To have this result achieved, the research proposal has to be written exclusively by you. There is no need to exclusively use a research proposal example or sample research proposals from here, as your own paper has to state your creative, original and authentic ideas.
MastersThesisWriting.com will gladly assist you in developing your thesis paper, dissertation paper or a research proposal. If you are facing difficulties writing your thesis paper, dissertation paper or a research proposal paper, you can always count on our assistance regarding this matter.
We write custom dissertations and thesis papers from scratch!
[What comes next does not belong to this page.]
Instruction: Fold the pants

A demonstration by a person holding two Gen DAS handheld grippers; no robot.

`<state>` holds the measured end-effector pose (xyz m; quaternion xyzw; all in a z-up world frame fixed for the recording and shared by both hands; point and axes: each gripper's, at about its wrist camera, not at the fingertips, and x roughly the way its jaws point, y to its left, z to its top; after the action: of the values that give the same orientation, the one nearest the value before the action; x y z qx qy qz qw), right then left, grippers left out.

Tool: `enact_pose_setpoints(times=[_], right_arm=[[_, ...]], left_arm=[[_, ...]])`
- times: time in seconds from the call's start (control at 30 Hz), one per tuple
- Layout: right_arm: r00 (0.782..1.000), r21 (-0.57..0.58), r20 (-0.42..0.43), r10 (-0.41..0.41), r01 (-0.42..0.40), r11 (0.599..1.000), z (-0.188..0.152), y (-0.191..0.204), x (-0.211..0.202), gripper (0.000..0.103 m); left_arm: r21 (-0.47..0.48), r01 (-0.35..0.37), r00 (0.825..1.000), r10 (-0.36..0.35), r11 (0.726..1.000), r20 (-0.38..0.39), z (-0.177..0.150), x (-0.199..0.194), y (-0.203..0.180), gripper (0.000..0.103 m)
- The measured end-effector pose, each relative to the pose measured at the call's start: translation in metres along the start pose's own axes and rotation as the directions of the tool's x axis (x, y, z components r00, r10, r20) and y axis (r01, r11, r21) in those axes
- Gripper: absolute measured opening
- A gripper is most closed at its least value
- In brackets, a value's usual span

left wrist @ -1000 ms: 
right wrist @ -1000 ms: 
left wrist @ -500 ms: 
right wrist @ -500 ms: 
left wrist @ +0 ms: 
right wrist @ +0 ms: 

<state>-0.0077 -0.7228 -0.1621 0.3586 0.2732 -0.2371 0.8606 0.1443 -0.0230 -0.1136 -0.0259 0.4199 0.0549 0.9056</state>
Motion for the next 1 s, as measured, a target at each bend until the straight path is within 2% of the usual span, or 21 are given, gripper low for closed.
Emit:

Unfortunately, MastersThesisWriting.com cannot publish any specific dissertation examples, thesis examples or research proposal examples, as they are simply under a copyright restriction, and are being strictly monitored by their respective owners. If you do require a good dissertation, it is best that you get a great example dissertation paper from a trusted source, such as a friend or a family member. Doing so, you can be sure no one else is using the same sample thesis paper, sample dissertation or a sample research proposal.
You can also upload your dissertation example, research proposal example or a thesis paper example to MastersThesisWriting.com, so that our expert writers can help you write your original paper, and make sure it looks accurate, and receives positive feedback.
MastersThesisWriting.com will gladly assist you in the preparation of your dissertation, thesis, research proposal, or any other type of academic writing. Our dissertation writing company will write a custom dissertation, thesis paper, or research proposal on a variety of topics and disciplines.
Live supportOrder nowInquiry
Confidentiality & Authenticity Guaranteed.
We offer custom written papers to meet specific requirements. We do not reuse ANY previously written papers. Moreover, your personal information will remain confidential within our service.
You can order plagiarism-free thesis and dissertation papers, proposals, introductions, abstracts, conclusions, etc., in over 60 disciplines.
Get a Quote for Your Order:
Fill out a short inquiry form to find out the price quote for your paper. Get a confirmation that we will be able to complete the order with your specific requirements and instructions, especially when your order is a dissertation or a thesis. We will contact you back in regards to your inquiry via the phone number you specify in the form as well as with a confirmation letter to your e-mail address approximately 15-20 minutes after you send us your inquiry.
If you need a custom written thesis paper or dissertation, or any part of these college and university level papers, place your order now!